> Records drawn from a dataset

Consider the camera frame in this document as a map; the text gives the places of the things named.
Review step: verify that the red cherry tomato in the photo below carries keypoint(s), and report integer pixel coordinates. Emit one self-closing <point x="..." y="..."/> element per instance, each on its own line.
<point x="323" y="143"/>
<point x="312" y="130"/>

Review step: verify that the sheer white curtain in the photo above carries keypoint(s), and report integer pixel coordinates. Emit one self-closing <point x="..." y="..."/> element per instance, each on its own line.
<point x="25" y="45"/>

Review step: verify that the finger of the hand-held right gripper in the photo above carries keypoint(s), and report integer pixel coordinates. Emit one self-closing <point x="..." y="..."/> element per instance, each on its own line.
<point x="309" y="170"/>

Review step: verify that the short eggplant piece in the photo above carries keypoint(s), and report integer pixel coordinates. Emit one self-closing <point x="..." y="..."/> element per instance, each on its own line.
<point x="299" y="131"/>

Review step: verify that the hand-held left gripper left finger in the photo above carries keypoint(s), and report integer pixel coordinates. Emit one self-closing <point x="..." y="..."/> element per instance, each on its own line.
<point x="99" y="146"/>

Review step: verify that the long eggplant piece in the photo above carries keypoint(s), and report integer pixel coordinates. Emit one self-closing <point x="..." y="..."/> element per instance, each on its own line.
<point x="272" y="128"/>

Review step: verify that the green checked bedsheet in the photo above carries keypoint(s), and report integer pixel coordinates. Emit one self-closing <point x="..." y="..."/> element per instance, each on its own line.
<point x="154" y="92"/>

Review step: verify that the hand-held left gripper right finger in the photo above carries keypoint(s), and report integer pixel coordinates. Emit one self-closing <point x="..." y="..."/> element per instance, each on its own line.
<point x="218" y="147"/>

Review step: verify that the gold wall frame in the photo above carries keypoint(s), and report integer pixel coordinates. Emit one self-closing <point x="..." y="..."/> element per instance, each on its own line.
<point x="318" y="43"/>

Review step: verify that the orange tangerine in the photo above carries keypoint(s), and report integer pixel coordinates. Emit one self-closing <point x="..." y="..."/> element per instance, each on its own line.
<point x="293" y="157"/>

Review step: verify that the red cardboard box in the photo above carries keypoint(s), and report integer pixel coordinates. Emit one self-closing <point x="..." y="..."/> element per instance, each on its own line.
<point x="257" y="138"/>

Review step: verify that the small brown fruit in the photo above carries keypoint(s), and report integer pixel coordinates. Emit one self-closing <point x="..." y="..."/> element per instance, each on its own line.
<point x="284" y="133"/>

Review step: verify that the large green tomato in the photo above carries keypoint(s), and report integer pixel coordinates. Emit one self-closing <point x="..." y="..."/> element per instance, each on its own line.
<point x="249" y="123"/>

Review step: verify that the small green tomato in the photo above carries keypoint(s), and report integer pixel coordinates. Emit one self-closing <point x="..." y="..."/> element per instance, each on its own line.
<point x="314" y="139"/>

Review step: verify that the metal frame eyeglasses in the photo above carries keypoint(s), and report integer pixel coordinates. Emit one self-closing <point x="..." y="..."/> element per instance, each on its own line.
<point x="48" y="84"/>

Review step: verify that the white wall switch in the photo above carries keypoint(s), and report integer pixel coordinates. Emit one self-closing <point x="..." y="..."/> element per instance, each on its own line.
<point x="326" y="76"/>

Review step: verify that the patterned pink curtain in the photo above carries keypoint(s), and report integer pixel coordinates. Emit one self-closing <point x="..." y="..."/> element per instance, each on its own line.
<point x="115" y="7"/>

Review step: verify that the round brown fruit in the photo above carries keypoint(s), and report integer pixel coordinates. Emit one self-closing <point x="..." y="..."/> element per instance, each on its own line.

> ACTIVITY
All of the data above needs to be set down again exactly. Include every line.

> RESPONSE AREA
Consider the camera frame in this document as a map; the text gives the places of the things named.
Review step: verify that the red cherry tomato in the photo below carries keypoint(s), and report integer pixel coordinates. Emit one self-closing <point x="..." y="..."/> element per instance, each on its own line.
<point x="323" y="143"/>
<point x="312" y="130"/>

Review step: verify that the sheer white curtain in the photo above carries keypoint(s), and report integer pixel coordinates. Emit one self-closing <point x="..." y="..."/> element per instance, each on its own line.
<point x="25" y="45"/>

Review step: verify that the finger of the hand-held right gripper in the photo above carries keypoint(s), and report integer pixel coordinates. Emit one self-closing <point x="..." y="..."/> element per instance, each on its own line.
<point x="309" y="170"/>

Review step: verify that the short eggplant piece in the photo above carries keypoint(s), and report integer pixel coordinates. Emit one self-closing <point x="..." y="..."/> element per instance, each on its own line.
<point x="299" y="131"/>

Review step: verify that the hand-held left gripper left finger in the photo above carries keypoint(s), and report integer pixel coordinates. Emit one self-closing <point x="..." y="..."/> element per instance, each on its own line.
<point x="99" y="146"/>

Review step: verify that the long eggplant piece in the photo above carries keypoint(s), and report integer pixel coordinates. Emit one self-closing <point x="..." y="..."/> element per instance, each on its own line.
<point x="272" y="128"/>

Review step: verify that the green checked bedsheet in the photo above carries keypoint(s), and report integer pixel coordinates. Emit one self-closing <point x="..." y="..."/> element per instance, each on its own line.
<point x="154" y="92"/>

Review step: verify that the hand-held left gripper right finger in the photo above carries keypoint(s), and report integer pixel coordinates. Emit one self-closing <point x="..." y="..."/> element per instance, each on its own line.
<point x="218" y="147"/>

Review step: verify that the gold wall frame in the photo above carries keypoint(s), and report integer pixel coordinates. Emit one self-closing <point x="..." y="..."/> element per instance, each on its own line.
<point x="318" y="43"/>

Review step: verify that the orange tangerine in the photo above carries keypoint(s), and report integer pixel coordinates. Emit one self-closing <point x="..." y="..."/> element per instance, each on its own line.
<point x="293" y="157"/>

Review step: verify that the red cardboard box in the photo above carries keypoint(s), and report integer pixel coordinates. Emit one self-closing <point x="..." y="..."/> element per instance, each on its own line.
<point x="257" y="138"/>

Review step: verify that the small brown fruit in the photo above carries keypoint(s), and report integer pixel coordinates. Emit one self-closing <point x="..." y="..."/> element per instance, each on its own line.
<point x="284" y="133"/>

Review step: verify that the large green tomato in the photo above carries keypoint(s), and report integer pixel coordinates. Emit one self-closing <point x="..." y="..."/> element per instance, each on its own line.
<point x="249" y="123"/>

Review step: verify that the small green tomato in the photo above carries keypoint(s), and report integer pixel coordinates. Emit one self-closing <point x="..." y="..."/> element per instance, each on its own line.
<point x="314" y="139"/>

Review step: verify that the metal frame eyeglasses in the photo above carries keypoint(s), and report integer pixel coordinates. Emit one self-closing <point x="..." y="..."/> element per instance, each on its own line.
<point x="48" y="84"/>

Review step: verify that the white wall switch in the photo above carries keypoint(s), and report integer pixel coordinates. Emit one self-closing <point x="..." y="..."/> element per instance, each on its own line.
<point x="326" y="76"/>

Review step: verify that the patterned pink curtain in the photo above carries keypoint(s), and report integer pixel coordinates. Emit one self-closing <point x="..." y="..."/> element per instance, each on its own line.
<point x="115" y="7"/>

Review step: verify that the round brown fruit in the photo above carries keypoint(s), and report integer pixel coordinates. Emit one self-closing <point x="..." y="..."/> element per instance, each on its own line.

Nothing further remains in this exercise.